# Notebook 10 ‚Äî Advanced Collections

**Series:** 25 Days of Data Tech ‚Äî *From Python to Production*  
**Focus Today:** The `collections` toolbox for real‚Äëworld data engineering patterns.

---

### What you'll learn
- `Counter` deep dive: frequency, set‚Äëlike ops, arithmetic
- `defaultdict` patterns: grouping, nested structures
- `deque` in practice: fast queues, rotations, sliding windows
- `namedtuple` (and a note on `dataclasses`)
- `OrderedDict` ‚Äî when it still matters
- `ChainMap` for layered configs
- `UserDict`/`UserList`/`UserString` ‚Äî safe subclassing
- Practical recipes & performance notes


> **Why this matters**  
> These types are optimized for **clarity and performance**. They shrink boilerplate (grouping, counting), power streaming pipelines, and make intent obvious.
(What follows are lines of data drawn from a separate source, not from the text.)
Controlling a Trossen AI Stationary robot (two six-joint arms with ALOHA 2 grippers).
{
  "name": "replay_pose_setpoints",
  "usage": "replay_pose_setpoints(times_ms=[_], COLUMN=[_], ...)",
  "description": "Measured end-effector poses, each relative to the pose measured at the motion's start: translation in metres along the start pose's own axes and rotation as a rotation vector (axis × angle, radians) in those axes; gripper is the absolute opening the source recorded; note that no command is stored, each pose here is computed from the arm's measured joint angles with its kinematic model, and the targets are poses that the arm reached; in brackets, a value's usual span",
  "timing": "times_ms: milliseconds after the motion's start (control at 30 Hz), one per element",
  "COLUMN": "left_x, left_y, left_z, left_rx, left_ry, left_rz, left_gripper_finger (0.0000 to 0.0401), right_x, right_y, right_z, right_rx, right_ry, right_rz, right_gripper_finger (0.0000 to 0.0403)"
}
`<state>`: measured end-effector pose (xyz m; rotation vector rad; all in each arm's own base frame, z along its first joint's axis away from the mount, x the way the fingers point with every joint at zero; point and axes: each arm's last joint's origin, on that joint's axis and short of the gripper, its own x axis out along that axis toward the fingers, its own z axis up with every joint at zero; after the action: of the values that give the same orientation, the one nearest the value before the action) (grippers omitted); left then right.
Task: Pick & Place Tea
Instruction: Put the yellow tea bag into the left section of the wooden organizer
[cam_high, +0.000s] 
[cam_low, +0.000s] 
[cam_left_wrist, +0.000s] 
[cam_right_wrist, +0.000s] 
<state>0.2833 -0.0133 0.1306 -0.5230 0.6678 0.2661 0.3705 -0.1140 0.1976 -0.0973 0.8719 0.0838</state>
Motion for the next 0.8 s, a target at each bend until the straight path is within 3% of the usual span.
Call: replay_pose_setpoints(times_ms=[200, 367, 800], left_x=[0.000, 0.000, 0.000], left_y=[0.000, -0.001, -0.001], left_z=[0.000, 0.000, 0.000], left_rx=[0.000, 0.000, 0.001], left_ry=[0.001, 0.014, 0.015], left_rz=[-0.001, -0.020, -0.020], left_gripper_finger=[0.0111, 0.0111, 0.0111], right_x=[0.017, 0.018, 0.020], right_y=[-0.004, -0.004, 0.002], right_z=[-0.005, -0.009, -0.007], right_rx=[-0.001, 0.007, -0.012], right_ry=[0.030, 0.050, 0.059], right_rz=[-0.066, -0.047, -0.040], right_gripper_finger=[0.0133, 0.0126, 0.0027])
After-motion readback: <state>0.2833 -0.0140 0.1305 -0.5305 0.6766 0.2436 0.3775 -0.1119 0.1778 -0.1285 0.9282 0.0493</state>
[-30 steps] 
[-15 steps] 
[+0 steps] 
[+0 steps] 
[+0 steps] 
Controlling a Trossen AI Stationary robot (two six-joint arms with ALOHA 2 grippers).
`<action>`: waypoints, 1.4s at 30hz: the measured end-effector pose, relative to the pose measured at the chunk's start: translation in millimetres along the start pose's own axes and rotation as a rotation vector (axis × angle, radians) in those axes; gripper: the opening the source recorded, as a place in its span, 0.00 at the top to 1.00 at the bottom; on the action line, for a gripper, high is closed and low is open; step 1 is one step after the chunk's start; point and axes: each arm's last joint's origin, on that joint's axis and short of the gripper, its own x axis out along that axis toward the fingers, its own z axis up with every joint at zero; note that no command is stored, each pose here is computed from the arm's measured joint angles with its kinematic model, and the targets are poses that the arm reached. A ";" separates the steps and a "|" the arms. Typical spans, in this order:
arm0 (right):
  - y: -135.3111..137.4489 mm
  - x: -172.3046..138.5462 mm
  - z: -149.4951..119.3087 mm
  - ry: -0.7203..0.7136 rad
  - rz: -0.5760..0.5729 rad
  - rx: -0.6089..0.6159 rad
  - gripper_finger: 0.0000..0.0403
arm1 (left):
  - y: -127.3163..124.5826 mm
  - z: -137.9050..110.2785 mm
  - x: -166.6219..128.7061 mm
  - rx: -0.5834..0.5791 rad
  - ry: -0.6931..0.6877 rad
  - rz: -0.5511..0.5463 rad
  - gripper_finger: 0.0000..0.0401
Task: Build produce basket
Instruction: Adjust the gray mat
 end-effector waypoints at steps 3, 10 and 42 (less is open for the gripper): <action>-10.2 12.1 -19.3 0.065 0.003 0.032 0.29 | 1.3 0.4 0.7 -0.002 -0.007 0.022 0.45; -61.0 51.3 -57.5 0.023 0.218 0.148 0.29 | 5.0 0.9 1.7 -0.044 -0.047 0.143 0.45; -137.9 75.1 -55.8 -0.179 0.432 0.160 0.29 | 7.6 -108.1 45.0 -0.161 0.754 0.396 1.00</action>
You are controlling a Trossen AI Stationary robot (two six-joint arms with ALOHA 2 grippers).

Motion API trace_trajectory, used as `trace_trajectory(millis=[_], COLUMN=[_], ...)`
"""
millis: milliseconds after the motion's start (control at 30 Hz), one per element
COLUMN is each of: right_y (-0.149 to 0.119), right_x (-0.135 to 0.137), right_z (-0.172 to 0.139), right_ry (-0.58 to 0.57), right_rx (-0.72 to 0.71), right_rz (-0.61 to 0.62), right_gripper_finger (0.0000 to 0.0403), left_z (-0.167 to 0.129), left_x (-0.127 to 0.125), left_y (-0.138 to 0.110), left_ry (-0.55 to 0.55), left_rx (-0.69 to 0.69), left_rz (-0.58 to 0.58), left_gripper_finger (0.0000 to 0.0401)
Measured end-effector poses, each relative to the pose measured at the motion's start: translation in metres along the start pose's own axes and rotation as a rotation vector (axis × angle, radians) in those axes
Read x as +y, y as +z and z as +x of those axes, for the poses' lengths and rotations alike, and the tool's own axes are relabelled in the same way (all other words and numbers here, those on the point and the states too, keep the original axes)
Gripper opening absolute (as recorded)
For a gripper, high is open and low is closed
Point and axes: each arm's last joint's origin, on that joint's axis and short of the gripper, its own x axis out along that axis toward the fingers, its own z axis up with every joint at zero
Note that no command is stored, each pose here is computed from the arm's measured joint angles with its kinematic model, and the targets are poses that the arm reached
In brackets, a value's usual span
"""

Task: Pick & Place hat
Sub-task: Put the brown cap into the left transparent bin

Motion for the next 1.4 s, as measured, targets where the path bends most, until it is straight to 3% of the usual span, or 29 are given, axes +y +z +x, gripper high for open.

## 1. `Counter` ‚Äî Frequency Maps with Superpowers


In [12]:
from collections import Counter

words = "to be or not to be that is the question to be".split()
c = Counter(words)
top3 = c.most_common(3)
c["to"], top3, len(c), list(c.elements())[:8]


(3,
 [('to', 3), ('be', 3), ('or', 1)],
 8,
 ['to', 'to', 'to', 'be', 'be', 'be', 'or', 'not'])

In [13]:
# Arithmetic & set-like operations on Counters
a = Counter("abracadabra")
b = Counter("alakazam")

add = a + b          # addition keeps positives
sub = a - b          # subtract floors at 0 (no negatives)
inter = a & b        # min counts (intersection)
union = a | b        # max counts (union)

add, sub, inter, union


(Counter({'a': 9,
          'b': 2,
          'r': 2,
          'c': 1,
          'd': 1,
          'l': 1,
          'k': 1,
          'z': 1,
          'm': 1}),
 Counter({'b': 2, 'r': 2, 'a': 1, 'c': 1, 'd': 1}),
 Counter({'a': 4}),
 Counter({'a': 5,
          'b': 2,
          'r': 2,
          'c': 1,
          'd': 1,
          'l': 1,
          'k': 1,
          'z': 1,
          'm': 1}))

## 2. `defaultdict` ‚Äî Smart Defaults for Grouping


In [14]:
from collections import defaultdict

pairs = [("alice", 91), ("bob", 78), ("alice", 95), ("carol", 88)]
groups = defaultdict(list)
for name, score in pairs:
    groups[name].append(score)
dict(groups)


{'alice': [91, 95], 'bob': [78], 'carol': [88]}

In [15]:
# Nested defaultdicts for trees / counters
from collections import defaultdict

tree = lambda: defaultdict(tree)
root = tree()
root["us"]["oh"]["toledo"]["count"] = 3
# Convert to normal dict for pretty view
import json
json.loads(json.dumps(root))


{'us': {'oh': {'toledo': {'count': 3}}}}

## 3. `deque` ‚Äî Fast Queues, Rotations, Windows


In [16]:
from collections import deque

dq = deque(maxlen=5)  # bounded queue
for x in range(7):
    dq.append(x)
left = dq[0]
rot = dq.copy(); rot.rotate(2)
(dq, left, rot)


(deque([2, 3, 4, 5, 6], maxlen=5), 2, deque([5, 6, 2, 3, 4], maxlen=5))

In [17]:
# Sliding window max using deque (monotonic queue)
from collections import deque

def window_max(nums, w):
    q = deque()  # stores indices, values decreasing
    out = []
    for i, x in enumerate(nums):
        while q and nums[q[-1]] <= x:
            q.pop()
        q.append(i)
        if q[0] <= i - w:
            q.popleft()
        if i >= w - 1:
            out.append(nums[q[0]])
    return out

window_max([2,1,3,2,5,2,6,2], 3)


[3, 3, 5, 5, 6, 6]

## 4. `namedtuple` ‚Äî Lightweight Immutable Records


In [18]:
from collections import namedtuple

Point = namedtuple("Point", "x y")
p = Point(3, 4)
p.x, p.y, p._asdict(), p._replace(y=5)


(3, 4, {'x': 3, 'y': 4}, Point(x=3, y=5))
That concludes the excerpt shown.